In December 2019, a novel coronavirus SARS-CoV-2 first appeared in Wuhan, China, causing a serious coronavirus disease called COVID-19 [1]. Initially believed to have originated in animals, it was later shown to be able to spread from person to person [2, 3]. On January 21, 2020, the COVID-19 was classified into a category B infectious disease of high priority requiring countrywide management measures (category A management measures) in China. On January 30, WHO declared that the outbreak of SARS-CoV-2 was a Public Health Emergency of International Concern (PHEIC). As of March 26, 2020, there have been 552,943 cases of COVID-19 confirmed in 200 countries and regions, including 399,192 active cases, 25,045 deaths, and 128,706 cases recovered. On March 2, the European CDC raised the SARS-CoV-2 risk level from moderate to high. Almost the entire globe is now designated by the US CDC as under a class 3 travel advisory. On March 11, 2020, the WHO declared COVID-19 a pandemic. Global travel has been severely restricted and mass quarantine measures have been implemented in almost every country.

The symptoms of COVID-19 are non-specific, ranging from asymptomatic to severe pneumonia and death. Fever and cough are the most common clinical symptoms. Abnormal chest computed tomography (CT) has been used to diagnose 67.4–88.0% cases of COVID-19, indicating that pneumonia is the most common manifestation of the disease [4,5,6]. Therefore, CT imaging is widely used in the early diagnosis of the disease, but chest CT may not distinguish COVID-19 from other viral pneumonias [7,8,9]. Nucleic acid assay, gene sequencing, and serology examination (IgM and IgG) from throat swabs or blood samples have been developed to establish a pathologic diagnosis [7]. However, clinicians in Wuhan have raised the issue of high false negative rate of PCR or antibody detection [10]. Combination use of medical history, clinical manifestations, chest CT, and the viral test has been found to have high sensitivity (92–97%) [5, 6]. Based on current understanding of COVID-19, the Chinese government regularly provides an updated clinical protocol to guide screening tactics to manage COVID-19 in epidemic areas. Globally, early diagnosis of COVID-19 is still a major challenge.


Search Strategy and Selection Criteria

A search was carried out in MEDLINE, PubMed, CNKI, WanFang, SinoMed, 2019 Novel Coronavirus Resource (2019nCoVR) of China National Center for Bioinformation, and Scientific Platform for the New Coronavirus Pneumonia of China Medical Journal Network to identify published studies on the new coronavirus. Our search strategy included the terms “2019-nCoV,” “2019 Novel coronavirus,” “SARS-CoV-2,” and “COVID-19.” Relevant articles published in English or Chinese were included.



The COVID-19 breakout was initially associated with Wuhan Huanan Seafood Wholesale Market. However, 13 of the first confirmed 41 cases had no contact history with the market. Thus, the origin of SARS-CoV-2 remains to be determined [11, 12]. Bioinformatics analysis revealed that the sequence homology was 96% between SARS-CoV-2 and Bat-CoV-RaTG13 previously detected in Rhinolophus affinis from Yunnan Province, rather than the earlier SARS-CoV (sequence homology less than 80%). Therefore, the Chinese chrysanthemum bat was speculated to be the origin of SARS-CoV-2 [13,14,15]. Further investigation identified that pangolin might be a potential intermediate host because the S1 protein of Pangolin-CoV is virtually identical to that of SARS-CoV-2. On the other hand, the genomic similarity of SARS-CoV-2 has been found to be lower compared with Pangolin-CoV than Bat-CoV-RaTG13 [16,17,18,19]. These findings suggest that further studies are required to trace intermediate hosts in the jump from bats to humans.

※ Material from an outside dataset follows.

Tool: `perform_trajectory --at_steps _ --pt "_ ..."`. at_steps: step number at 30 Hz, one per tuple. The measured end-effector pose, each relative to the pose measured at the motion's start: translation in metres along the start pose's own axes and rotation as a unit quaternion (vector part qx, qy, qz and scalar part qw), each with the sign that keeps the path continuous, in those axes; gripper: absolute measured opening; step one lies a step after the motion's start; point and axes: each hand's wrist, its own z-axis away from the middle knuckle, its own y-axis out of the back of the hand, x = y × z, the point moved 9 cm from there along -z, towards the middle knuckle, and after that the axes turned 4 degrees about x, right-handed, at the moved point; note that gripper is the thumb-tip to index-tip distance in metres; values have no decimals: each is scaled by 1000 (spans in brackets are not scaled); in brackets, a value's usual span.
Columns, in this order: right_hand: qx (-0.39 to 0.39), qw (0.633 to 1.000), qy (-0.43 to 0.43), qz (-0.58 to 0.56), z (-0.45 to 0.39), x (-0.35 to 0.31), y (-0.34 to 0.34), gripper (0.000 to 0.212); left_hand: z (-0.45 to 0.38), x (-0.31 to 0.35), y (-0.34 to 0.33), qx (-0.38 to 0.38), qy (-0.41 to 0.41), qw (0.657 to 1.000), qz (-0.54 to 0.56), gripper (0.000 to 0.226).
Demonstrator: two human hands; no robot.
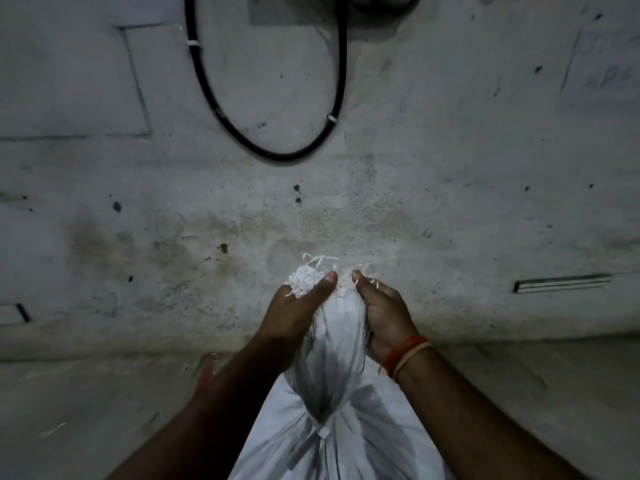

Although respiratory droplets and direct contact are the main routes of transmission [2, 4, 7, 20], other routes include aerosol and fecal-oral transmission (Fig. 1) [4, 21].

Fig. 1
figure 1

Modes of transmission of SARS-CoV-2. The solid frames indicate confirmed modes of transmission whereas the dotted boxes have yet to be confirmed

Human-to-Human Spread

In mid-January 2020, studies of clusters of infected family members and medical workers confirmed person-to-person transmission [2, 3, 22]. Close contact with symptomatic individuals constitutes the major risk for extensive transmission. Ongoing spread may rely on unknown transmission by asymptomatic hosts [20]. Guan et al. reported that of the 3.5% of infected patients who were identified as healthcare workers, 1.9%, 31.3%, and 72.3% of patients had a history of contact with wildlife, recent traveled to Wuhan, and contact with people from Wuhan, respectively [4].

  1. a)

    Respiratory droplets—SARS-CoV-2 is transmitted mainly via respiratory droplets [2, 4, 7, 20]. When a patient coughs or sneezes, aerial droplets containing virus may be inhaled by susceptible individuals.

  2. b)

    Direct contact—Guan et al. found that 71.8% of non-local residents developed COVID-19 due to contact with individuals from Wuhan [4]. More than 1800 of 2055 (~ 88%) medical workers with COVID-19 were in Hubei, according to reports from 475 hospitals [20].

  3. c)

    Indirect contact—this occurs when droplets containing SARS-CoV-2 land on the surface of tabletops, doorknobs, telephones, and other inanimate objects. The virus is transferred from the surface to the mucous membranes by contaminated fingers touching the mouth, nose, or eyes [23]. Studies have estimated that SARS-CoV-2 can exist for up to 5 days at a temperature of 20 °C and a humidity of 40–50% and can survive for less than 48 h in dry air, with a reduction in viability after 2 h [24].

  4. d)

    Asymptomatic transmission—asymptomatic infections have been reported in at least two cases with exposure history to a potentially pre-symptomatic patient who was later diagnosed with COVID-19. The virus was then transmitted to another three healthy family members [25, 26]. Prior to the development of symptoms, individuals may not be isolated and may constitute an important mobile viral source. This transmission contributes to the difficulties in containing the spread of the disease [27, 28].

  5. e)

    Interfamilial transmission—transmission within family clusters is very common. One study reported that 78 to 85% of cases in large aggregate groups occurred due to interfamilial transmission in Sichuan and Guangdong, China [20].

  6. f)

    Aerosol transmission—in a closed environment with poor ventilation, aerosols may remain airborne for 24–48 h and spread from several meters to dozens of meters [7, 29, 30]. However, there has been no strong evidence for aerosol transmission. The WHO also deemed that this route requires further investigation [31, 32].

  7. g)

    Ocular transmission—it has been reported that a doctor without eye protection was infected during an inspection in Wuhan on January 22, 2020 [33]. Further studies found that SARS-CoV-2 may be detected in the tears and conjunctival secretions of COVID-9 patients [34, 35].

  8. h)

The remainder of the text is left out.